Bri Wilson is an endurance sport and fitness junkie (cycling, triathlon, running, hiking, yoga, weight lifting, functional movement training) who loves to explore the great outdoors on Vancouver Island.

By day she works in corporate communications and the rest of the time she is a freelance fitness writer, blogger and certified strength and conditioning specialist at Koru Personal Training.

Comments

One Response to “How a Fictional Gorilla convinced me to Become Vegetarian.”

  1. Chris says:

    Ishmael has nothing to do with becoming vegetarian. It’s simply taking what you need and taking no more than that.
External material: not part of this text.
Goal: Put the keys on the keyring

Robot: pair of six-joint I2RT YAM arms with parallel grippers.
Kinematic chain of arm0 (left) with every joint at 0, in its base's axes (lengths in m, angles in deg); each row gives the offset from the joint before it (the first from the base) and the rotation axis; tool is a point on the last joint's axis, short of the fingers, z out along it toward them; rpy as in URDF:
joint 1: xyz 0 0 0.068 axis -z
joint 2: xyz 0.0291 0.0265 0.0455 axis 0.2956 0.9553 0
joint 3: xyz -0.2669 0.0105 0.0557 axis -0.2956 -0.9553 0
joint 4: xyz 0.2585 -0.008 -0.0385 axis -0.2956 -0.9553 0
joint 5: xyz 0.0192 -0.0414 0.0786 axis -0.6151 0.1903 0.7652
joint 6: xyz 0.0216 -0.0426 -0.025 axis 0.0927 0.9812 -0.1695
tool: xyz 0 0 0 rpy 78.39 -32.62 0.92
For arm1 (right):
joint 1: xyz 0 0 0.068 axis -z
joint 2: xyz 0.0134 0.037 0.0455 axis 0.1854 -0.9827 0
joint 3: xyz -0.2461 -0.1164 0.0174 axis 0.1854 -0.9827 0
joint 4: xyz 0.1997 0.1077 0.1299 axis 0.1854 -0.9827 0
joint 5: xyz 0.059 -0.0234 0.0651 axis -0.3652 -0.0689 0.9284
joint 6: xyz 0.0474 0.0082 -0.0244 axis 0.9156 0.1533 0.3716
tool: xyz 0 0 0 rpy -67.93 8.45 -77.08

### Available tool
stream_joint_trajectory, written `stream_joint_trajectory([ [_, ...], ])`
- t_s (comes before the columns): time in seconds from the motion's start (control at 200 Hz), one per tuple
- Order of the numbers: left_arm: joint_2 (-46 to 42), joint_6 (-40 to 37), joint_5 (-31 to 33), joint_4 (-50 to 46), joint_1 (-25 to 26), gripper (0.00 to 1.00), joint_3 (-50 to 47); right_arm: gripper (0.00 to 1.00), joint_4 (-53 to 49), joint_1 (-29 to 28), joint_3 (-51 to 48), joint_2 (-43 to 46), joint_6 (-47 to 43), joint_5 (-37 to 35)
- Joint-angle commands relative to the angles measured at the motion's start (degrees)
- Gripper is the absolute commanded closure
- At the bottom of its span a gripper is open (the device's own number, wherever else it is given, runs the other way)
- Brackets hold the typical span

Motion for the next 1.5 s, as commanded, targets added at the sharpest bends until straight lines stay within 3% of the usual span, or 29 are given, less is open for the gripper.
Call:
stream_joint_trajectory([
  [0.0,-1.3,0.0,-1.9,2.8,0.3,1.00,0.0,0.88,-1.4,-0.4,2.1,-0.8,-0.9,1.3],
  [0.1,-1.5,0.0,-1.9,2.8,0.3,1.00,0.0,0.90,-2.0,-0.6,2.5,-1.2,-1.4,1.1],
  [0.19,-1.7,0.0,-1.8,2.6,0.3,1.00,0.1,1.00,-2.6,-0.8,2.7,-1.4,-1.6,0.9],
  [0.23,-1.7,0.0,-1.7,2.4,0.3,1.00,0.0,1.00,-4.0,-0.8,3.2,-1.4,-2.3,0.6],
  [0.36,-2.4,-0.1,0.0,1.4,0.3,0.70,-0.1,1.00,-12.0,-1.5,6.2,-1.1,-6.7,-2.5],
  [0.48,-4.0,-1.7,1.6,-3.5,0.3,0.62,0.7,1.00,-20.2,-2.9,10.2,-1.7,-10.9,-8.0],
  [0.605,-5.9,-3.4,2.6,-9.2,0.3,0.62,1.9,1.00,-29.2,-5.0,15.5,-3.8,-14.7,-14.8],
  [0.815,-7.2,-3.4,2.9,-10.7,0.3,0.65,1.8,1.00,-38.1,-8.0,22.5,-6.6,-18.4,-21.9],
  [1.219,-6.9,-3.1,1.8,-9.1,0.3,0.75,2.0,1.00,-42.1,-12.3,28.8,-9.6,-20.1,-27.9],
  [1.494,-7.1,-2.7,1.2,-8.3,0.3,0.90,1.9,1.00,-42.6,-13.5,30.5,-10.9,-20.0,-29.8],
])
Don’t encroach on other animals food sources in order to harvest your own. Don’t wage war for the purpose of increasing your resources beyond what is needed or sustainable. Where we get our food from is such a small portion of that book(and the two sequels). Also, the agricultural revolution according to Ishmael started in biblical times, not the industrial revolution. It even suggests the story of Cain and Abel as a fable designed to display the “evils” or the encroaching civilization on the people’s who lived free without a traditional hierarchy in place in their society. Personally, I believe that the book encourages meat eating to an extent rather than vilifying it. It’s abut sustainability, not at all about which specific source of food is the most humane. I’ll admit it’s been a while since I’ve read it, but vegetarianism is such a specific point to pull from a book that can easily contribute to changing how our generation thinks about every aspect of human culture, not just our food. I wish more people wrote about the book so I’m very glad to have at least seen an article about it on here.